Государственная мудрость, с какой Иоанн идет к осуществлению своих, велика в романе, – но она была велика и в истории.
Очень многие из наших прежних романистов и историков, говоря о Московской Руси, не могли удержаться от искушения, когда добродушно, а когда и презрительно похлопать наших предков по плечу и подчеркнуть их глуповатость и невежество. Язвицкий этого не делает, и поступает весьма благоразумно. Ведь, в самом деле, предки-то эти весьма неплохо справлялись со всеми проблемами, поставленными им эпохой – а проблемы, нельзя не признать, – были трудные!
Автор, может быть, слегка преувеличивает знакомство Иоанна и его двора с итальянской культурой; но кое-что из нее им было, конечно, знакомо. Что до того самобытного здравого смысла и до основанной на опыте житейской мудрости, какими они в его изображении руководствуются, – только их наличием и можно объяснить реальные и громадные успехи московских князей.

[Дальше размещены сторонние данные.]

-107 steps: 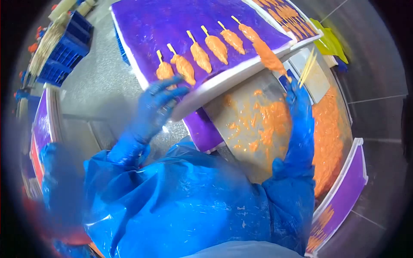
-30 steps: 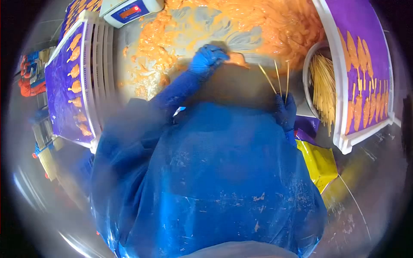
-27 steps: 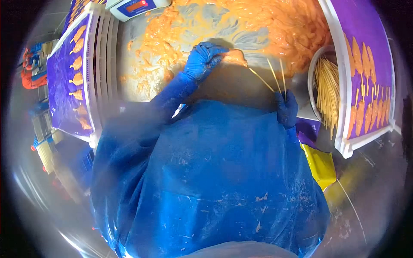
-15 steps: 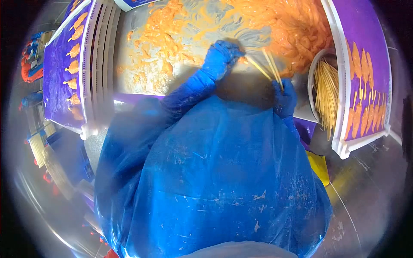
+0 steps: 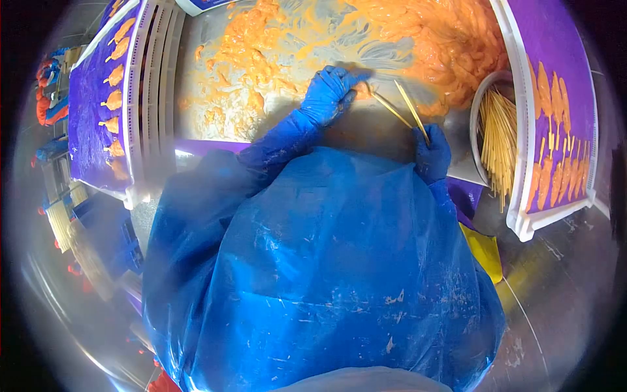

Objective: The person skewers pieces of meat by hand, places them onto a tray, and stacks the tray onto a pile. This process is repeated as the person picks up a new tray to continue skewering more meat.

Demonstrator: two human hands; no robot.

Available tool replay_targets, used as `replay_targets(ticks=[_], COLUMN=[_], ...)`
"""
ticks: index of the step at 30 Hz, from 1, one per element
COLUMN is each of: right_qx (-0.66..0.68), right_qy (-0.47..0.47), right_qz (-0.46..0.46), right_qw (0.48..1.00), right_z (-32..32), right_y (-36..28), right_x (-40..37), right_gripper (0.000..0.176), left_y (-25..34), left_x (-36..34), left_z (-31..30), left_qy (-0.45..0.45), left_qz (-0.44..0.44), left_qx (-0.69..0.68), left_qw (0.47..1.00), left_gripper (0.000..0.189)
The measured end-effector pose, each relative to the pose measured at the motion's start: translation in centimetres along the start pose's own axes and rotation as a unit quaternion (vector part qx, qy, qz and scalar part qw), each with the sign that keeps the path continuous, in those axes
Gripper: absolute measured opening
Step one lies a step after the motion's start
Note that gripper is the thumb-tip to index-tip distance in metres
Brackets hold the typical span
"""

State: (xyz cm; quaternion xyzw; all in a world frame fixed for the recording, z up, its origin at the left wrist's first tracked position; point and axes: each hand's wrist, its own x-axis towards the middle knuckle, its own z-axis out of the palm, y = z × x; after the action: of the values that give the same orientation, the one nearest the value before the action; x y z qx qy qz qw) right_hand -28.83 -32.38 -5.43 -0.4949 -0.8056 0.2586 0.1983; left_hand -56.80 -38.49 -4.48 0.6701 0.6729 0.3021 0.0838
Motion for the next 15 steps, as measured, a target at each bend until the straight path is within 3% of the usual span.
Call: replay_targets(ticks=[2, 5, 11, 13, 15], right_qx=[0.024, 0.056, 0.007, 0.010, 0.063], right_qy=[-0.014, -0.034, 0.000, 0.016, -0.004], right_qz=[0.004, 0.021, 0.004, -0.010, 0.008], right_qw=[1.000, 0.998, 1.000, 1.000, 0.998], right_z=[0.1, 0.4, 0.3, 0.7, 0.9], right_y=[0.2, 0.5, 1.5, 1.9, 1.6], right_x=[0.0, -0.2, -0.6, -1.2, -0.8], right_gripper=[0.019, 0.020, 0.022, 0.022, 0.022], left_y=[0.0, -1.0, 0.3, -0.6, -0.8], left_x=[0.1, -0.3, 0.0, -0.5, -1.0], left_z=[0.3, 1.5, -0.3, 1.1, 1.9], left_qy=[-0.019, 0.006, -0.034, 0.046, 0.045], left_qz=[-0.027, 0.038, -0.035, 0.022, 0.010], left_qx=[-0.006, 0.026, -0.023, -0.015, -0.016], left_qw=[0.999, 0.999, 0.999, 0.999, 0.999], left_gripper=[0.032, 0.036, 0.032, 0.030, 0.029])
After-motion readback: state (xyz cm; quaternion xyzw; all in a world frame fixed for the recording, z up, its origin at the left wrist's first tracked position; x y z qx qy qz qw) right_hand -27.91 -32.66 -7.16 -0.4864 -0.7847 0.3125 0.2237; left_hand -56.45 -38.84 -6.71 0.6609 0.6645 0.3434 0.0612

Грандиозная фигура Иоанна, образы его бабушки Софьи Витовтовны, сильной, волевой женщины, не забывающей и на смертном одре напутствовать внука – «Круг Москвы собирай!», – его отца, его брата Юрия – все встают перед нами, не как схемы, а как живые люди, борьба и судьба которых вас волнуют и увлекают. Отчасти, впрочем, и потому, что от их участи – автор не дает нам этого забывать – зависит участь России.
Несмотря на суровость времени, роман не имеет мрачного фона. Показаны происходящие зверства и ужасы, но показано и то светлое, что было в быту, в характерах и нравах, а, главное, тот прогресс, который в этот момент бурно совершался. Единственный путь, возможный тогда для России, – когда ей надо было прогнать одних врагов и не допустить других, – лежал через власть единого государя и через верность православию. Язвицкий несколько раз с разных сторон объясняет, почему нельзя было принять тогда ни феодальной раздробленности, ни начавших было возникать еретических религиозных учений.

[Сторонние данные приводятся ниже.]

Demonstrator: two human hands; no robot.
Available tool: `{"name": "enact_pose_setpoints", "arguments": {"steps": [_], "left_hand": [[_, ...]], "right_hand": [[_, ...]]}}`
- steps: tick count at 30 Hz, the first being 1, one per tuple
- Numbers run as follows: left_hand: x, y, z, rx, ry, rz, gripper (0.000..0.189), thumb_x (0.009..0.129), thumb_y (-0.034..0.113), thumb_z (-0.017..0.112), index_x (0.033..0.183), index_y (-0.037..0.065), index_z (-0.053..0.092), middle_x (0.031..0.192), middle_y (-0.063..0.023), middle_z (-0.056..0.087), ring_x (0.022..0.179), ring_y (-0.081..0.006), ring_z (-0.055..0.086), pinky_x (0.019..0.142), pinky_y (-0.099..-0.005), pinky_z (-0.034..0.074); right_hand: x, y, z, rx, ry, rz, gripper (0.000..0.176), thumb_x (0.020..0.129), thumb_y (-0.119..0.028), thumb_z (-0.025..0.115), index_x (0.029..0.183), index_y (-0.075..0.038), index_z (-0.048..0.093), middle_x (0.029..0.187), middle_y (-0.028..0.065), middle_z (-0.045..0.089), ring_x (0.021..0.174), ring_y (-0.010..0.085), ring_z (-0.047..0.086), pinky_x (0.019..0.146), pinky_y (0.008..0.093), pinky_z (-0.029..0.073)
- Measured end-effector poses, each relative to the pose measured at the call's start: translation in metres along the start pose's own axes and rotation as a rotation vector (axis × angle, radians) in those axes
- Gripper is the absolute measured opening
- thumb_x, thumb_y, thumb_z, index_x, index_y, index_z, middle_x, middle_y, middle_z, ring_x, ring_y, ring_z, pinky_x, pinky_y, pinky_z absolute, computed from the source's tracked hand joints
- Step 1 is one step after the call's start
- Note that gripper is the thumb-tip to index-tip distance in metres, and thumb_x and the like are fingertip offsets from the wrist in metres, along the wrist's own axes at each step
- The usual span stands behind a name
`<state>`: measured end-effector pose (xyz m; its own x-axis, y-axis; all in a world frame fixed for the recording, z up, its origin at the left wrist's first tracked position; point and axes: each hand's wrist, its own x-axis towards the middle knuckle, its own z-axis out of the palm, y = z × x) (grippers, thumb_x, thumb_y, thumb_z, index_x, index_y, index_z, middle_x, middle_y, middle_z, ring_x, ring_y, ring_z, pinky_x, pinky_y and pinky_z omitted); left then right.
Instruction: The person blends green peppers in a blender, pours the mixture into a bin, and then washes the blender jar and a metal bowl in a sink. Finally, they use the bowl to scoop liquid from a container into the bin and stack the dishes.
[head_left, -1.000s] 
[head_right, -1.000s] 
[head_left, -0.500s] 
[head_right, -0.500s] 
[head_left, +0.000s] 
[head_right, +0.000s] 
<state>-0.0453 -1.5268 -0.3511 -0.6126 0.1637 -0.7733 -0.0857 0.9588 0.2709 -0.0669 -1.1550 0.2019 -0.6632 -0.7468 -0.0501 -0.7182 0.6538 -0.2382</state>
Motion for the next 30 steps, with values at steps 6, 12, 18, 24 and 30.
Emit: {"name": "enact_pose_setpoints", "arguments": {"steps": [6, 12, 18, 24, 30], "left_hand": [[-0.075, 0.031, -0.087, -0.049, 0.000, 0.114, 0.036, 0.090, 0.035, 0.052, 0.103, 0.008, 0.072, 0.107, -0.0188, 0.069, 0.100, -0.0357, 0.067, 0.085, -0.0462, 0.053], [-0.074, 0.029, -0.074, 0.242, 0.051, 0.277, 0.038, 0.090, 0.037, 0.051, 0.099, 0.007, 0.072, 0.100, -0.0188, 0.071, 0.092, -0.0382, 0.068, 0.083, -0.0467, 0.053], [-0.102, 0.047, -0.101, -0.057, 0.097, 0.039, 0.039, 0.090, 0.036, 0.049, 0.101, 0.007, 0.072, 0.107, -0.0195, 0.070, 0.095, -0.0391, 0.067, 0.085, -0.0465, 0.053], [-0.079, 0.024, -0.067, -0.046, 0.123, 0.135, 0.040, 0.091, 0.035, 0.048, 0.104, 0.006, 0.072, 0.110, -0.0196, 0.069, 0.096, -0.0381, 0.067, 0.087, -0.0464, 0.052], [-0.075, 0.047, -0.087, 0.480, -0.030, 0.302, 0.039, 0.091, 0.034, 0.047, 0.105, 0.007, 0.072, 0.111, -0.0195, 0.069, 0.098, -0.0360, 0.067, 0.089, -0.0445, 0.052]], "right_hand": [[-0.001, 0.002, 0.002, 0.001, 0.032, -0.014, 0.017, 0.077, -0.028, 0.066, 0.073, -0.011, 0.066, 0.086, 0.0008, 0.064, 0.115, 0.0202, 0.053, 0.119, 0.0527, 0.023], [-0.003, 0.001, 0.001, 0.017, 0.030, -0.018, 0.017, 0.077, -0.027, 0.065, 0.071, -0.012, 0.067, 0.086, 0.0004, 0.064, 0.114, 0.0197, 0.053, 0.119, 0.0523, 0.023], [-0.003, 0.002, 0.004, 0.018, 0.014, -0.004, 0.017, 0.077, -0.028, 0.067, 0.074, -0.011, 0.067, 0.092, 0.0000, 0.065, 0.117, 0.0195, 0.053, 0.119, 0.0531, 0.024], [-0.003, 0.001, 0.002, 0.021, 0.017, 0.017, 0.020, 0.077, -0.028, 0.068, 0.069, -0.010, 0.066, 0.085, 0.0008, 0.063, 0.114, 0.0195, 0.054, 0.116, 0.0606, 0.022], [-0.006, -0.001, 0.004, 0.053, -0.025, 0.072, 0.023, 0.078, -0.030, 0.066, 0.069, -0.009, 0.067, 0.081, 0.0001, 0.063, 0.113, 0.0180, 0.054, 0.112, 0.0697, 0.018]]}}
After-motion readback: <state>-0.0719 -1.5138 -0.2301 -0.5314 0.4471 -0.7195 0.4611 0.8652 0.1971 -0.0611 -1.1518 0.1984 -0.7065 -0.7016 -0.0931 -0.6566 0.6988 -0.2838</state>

Блестящий в художественном отношении, глубокий психологически, и, сколько мы можем судить, исторически очень точный, этот роман решительно ни в чем не несет отпечатка советчины. По всем развитым в нем идеям он может быть только полезен любому антибольшевику и мог бы быть с выгодой употреблен для воспитания зарубежной молодежи. В нем, во всяком случае, нигде нельзя уловить ничего специально притянутого ad hoc[275]

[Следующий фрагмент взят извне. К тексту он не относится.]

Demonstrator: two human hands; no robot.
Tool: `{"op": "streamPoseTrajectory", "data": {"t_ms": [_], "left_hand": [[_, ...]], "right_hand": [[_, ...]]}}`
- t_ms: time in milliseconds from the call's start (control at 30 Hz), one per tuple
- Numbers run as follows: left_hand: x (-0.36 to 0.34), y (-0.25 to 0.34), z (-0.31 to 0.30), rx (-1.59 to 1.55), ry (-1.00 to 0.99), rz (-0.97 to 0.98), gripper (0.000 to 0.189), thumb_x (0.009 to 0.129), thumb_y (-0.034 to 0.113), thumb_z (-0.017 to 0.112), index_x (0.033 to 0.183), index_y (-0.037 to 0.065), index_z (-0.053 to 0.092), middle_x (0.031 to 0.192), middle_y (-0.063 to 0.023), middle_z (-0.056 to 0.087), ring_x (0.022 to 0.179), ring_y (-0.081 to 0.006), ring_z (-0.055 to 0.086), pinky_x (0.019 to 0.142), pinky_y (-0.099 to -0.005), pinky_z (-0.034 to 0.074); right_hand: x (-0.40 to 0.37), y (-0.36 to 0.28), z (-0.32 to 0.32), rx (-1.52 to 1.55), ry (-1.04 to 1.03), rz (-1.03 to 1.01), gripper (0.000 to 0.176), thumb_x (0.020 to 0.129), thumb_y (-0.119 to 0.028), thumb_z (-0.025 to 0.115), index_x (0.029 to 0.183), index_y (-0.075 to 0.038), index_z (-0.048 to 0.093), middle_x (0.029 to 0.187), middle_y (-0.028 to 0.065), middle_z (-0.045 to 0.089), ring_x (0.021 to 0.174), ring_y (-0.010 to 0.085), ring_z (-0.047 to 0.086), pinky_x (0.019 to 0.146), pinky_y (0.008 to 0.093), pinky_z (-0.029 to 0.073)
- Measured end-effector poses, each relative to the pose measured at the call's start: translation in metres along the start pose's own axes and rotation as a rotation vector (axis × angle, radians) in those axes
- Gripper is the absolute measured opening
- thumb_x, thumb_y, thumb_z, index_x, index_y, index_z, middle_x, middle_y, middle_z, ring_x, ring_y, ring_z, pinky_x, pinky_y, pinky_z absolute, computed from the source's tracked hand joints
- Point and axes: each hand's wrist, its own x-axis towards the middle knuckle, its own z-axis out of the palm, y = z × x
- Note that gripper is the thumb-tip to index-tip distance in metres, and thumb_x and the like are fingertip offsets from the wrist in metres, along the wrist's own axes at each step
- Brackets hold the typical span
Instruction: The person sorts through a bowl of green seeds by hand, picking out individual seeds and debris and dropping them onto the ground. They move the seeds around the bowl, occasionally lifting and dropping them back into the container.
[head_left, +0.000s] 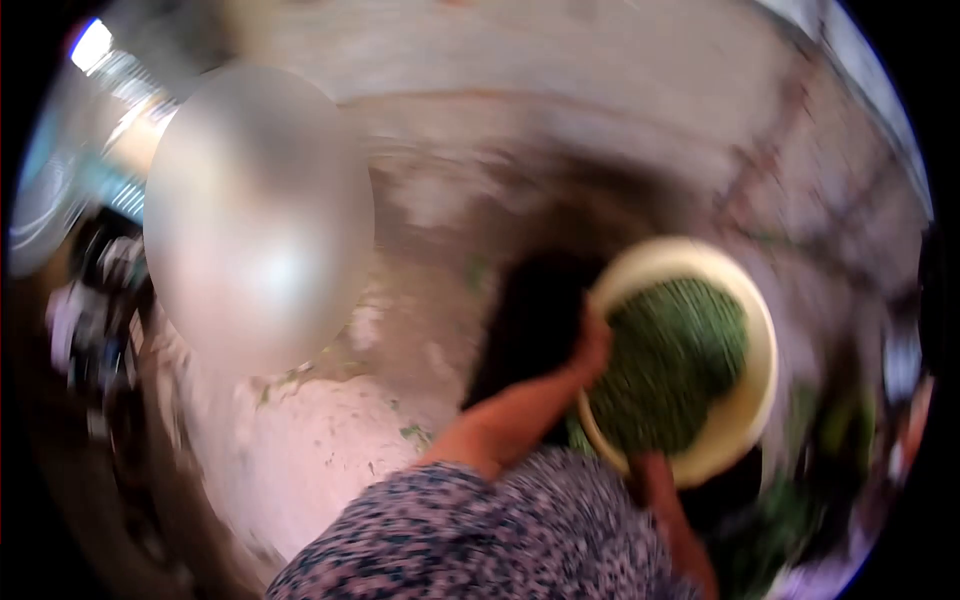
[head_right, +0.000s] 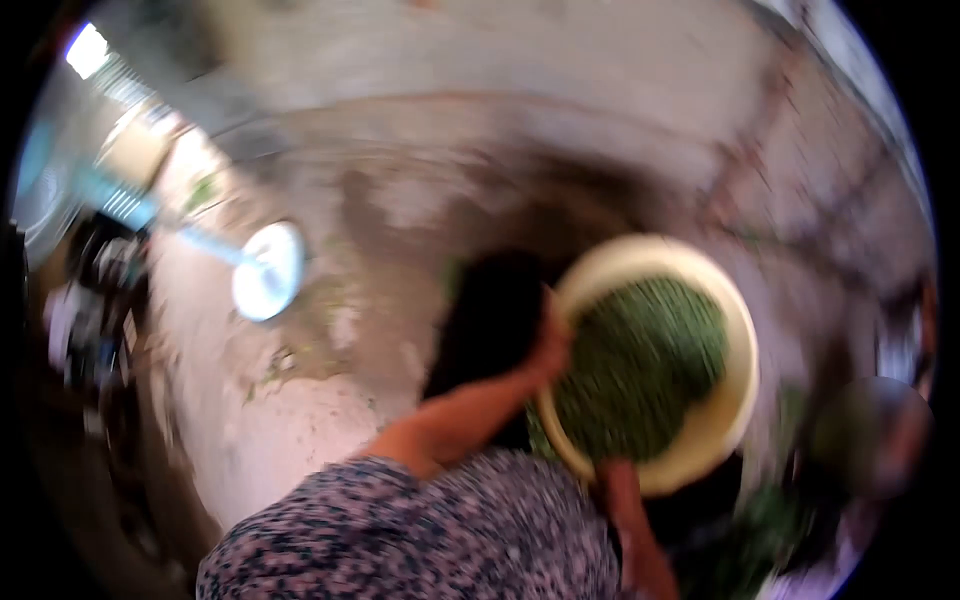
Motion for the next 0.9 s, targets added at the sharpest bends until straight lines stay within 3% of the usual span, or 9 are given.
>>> {"op": "streamPoseTrajectory", "data": {"t_ms": [100,133,200,267,400,533,667,733,900], "left_hand": [[0.008,-0.014,-0.014,0.276,-0.177,0.166,0.059,0.085,0.005,0.042,0.139,-0.004,0.019,0.134,-0.0222,0.034,0.125,-0.0312,0.033,0.106,-0.0362,0.024],[0.005,0.025,-0.022,0.867,-0.363,0.392,0.063,0.081,0.0,0.046,0.138,-0.006,0.019,0.134,-0.0266,0.031,0.125,-0.0393,0.03,0.106,-0.0364,0.023],[-0.002,0.018,-0.016,0.749,-0.28,0.403,0.062,0.076,-0.004,0.049,0.134,-0.008,0.025,0.134,-0.0292,0.029,0.125,-0.0452,0.027,0.106,-0.0414,0.022],[-0.007,0.033,-0.011,0.897,-0.139,0.548,0.04,0.066,-0.01,0.047,0.103,0.001,0.058,0.137,-0.0267,0.025,0.126,-0.0467,0.025,0.105,-0.0505,0.022],[-0.007,0.055,0.001,1.144,-0.419,0.567,0.038,0.067,-0.008,0.048,0.103,-0.001,0.058,0.132,-0.0234,0.04,0.126,-0.0435,0.028,0.105,-0.054,0.02],[-0.011,0.048,0.025,1.017,-0.387,0.756,0.032,0.063,-0.005,0.053,0.094,-0.001,0.058,0.119,-0.022,0.049,0.115,-0.0424,0.039,0.098,-0.051,0.03],[0.002,0.007,0.047,0.969,-0.499,0.552,0.042,0.072,-0.006,0.05,0.114,0.0,0.053,0.123,-0.0218,0.045,0.107,-0.0413,0.046,0.09,-0.0456,0.04],[0.016,0.021,0.057,1.014,-0.536,0.026,0.048,0.078,-0.004,0.049,0.126,0.001,0.043,0.128,-0.021,0.039,0.109,-0.0404,0.045,0.088,-0.0467,0.041],[0.043,0.003,0.067,1.113,-0.634,-0.265,0.055,0.084,0.014,0.058,0.134,0.009,0.036,0.136,-0.0188,0.032,0.119,-0.0405,0.038,0.093,-0.048,0.041]], "right_hand": [[-0.009,-0.01,-0.003,0.078,0.082,0.078,0.009,0.066,-0.008,0.063,0.073,-0.005,0.058,0.08,0.0164,0.055,0.079,0.036,0.053,0.066,0.0443,0.043],[-0.007,-0.013,-0.008,0.064,0.083,0.103,0.008,0.067,-0.006,0.061,0.075,-0.005,0.058,0.082,0.0156,0.055,0.082,0.0349,0.052,0.067,0.0433,0.043],[-0.008,-0.015,-0.014,0.089,0.097,0.118,0.009,0.068,-0.006,0.062,0.076,-0.004,0.06,0.082,0.0149,0.055,0.081,0.0344,0.053,0.068,0.043,0.044],[-0.006,-0.016,-0.02,0.107,0.116,0.107,0.01,0.069,-0.006,0.062,0.078,-0.004,0.061,0.083,0.0142,0.055,0.081,0.0339,0.053,0.069,0.0427,0.044],[-0.011,-0.003,-0.024,0.29,0.113,0.101,0.022,0.07,-0.011,0.068,0.089,-0.002,0.063,0.084,0.0136,0.058,0.084,0.0335,0.055,0.073,0.0415,0.046],[-0.012,0.027,-0.005,0.556,0.289,0.288,0.024,0.074,-0.009,0.066,0.095,0.0,0.062,0.087,0.0156,0.059,0.082,0.0339,0.058,0.072,0.0406,0.046],[0.004,0.041,0.014,0.643,0.492,0.33,0.022,0.073,-0.009,0.067,0.092,0.0,0.062,0.084,0.0165,0.059,0.082,0.0355,0.057,0.072,0.0427,0.045],[0.008,0.032,0.012,0.635,0.517,0.356,0.022,0.072,-0.008,0.067,0.092,0.0,0.061,0.084,0.0167,0.058,0.082,0.0359,0.056,0.072,0.0428,0.045],[0.009,0.026,0.013,0.59,0.607,0.429,0.021,0.072,-0.008,0.067,0.091,0.001,0.062,0.084,0.0176,0.059,0.082,0.036,0.057,0.072,0.0425,0.045]]}}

для оправдания каких-либо действий или теорий советского правительства.Чем объяснить, что у большевиков стало возможным издавать такие романы, – об этом в прежние годы невозможно было бы и помыслить, – романы последовательно православные и монархические? – вот вопрос, который невольно себе ставишь. «Иван Третий» выпушен Государственным Издательством Художественной Литературы в Москве, в 1955 году. Но он является, несомненно, лишь некоторой вехой того движения по изучению и описанию в художественной форме событий русской истории, которое началось с войной против Германии и не кончилось и поныне.
При попущении ли или против воли вождей, русские писатели встали на правильный путь и не поколебались реабилитировать тех монархов, которые создали величие России, как и всех, кто им помогал, как и православную Церковь, сплотившую нацию вокруг высшего идеала, неустанно ее учившую и направлявшую. Очень хорошо: когда большевизма больше не будет, для новой России, какой бы она ни была, книги, подобные роману Язвицкого, целиком сохранят свою ценность.
А. Боханов. «Николай I» (Москва, 2008)
Этот великий царь был с давних лет предметом специальной ненависти всех леваков и за ними понятно большевиков, как и иностранцев – тут объединялись Герцен и Кюстин.
Поэтому приятно видеть книгу, изданную в России в наши дни и содержащую пламенную его защиту; в основном, конечно, и справедливую. Жаль, правда, что автор попутно подвергает резкой критике других русских монархов, как императора Александра Первого и даже великую Екатерину.
Отчасти потому, что он придает большое значение клевете на Николая Павловича, имевшего будто бы множество мелких любовных интрижек; что, как он убедительно доказывает, не имеет под собой никаких оснований.
Вопрос, однако, полагаем, не столь уж и важный. А вот факт небывалого культурного расцвета России в период его царствования есть факт неоспоримый и неповторимый.
Боханов отводит целую главу отношениям императора с его великим современником, Пушкиным. Он и прав. О них тоже чересчур много лжи уже сказано.
А ведь читая, например, письма Александра Сергеевича отчетливо видишь, что между этими двумя людьми взаимно ощущалась живая симпатия. Которую мелкая дрянь, вроде Бенкендорфа или Булгарина, могла лишь минутами затмить, но не в силах была серьезно поколебать.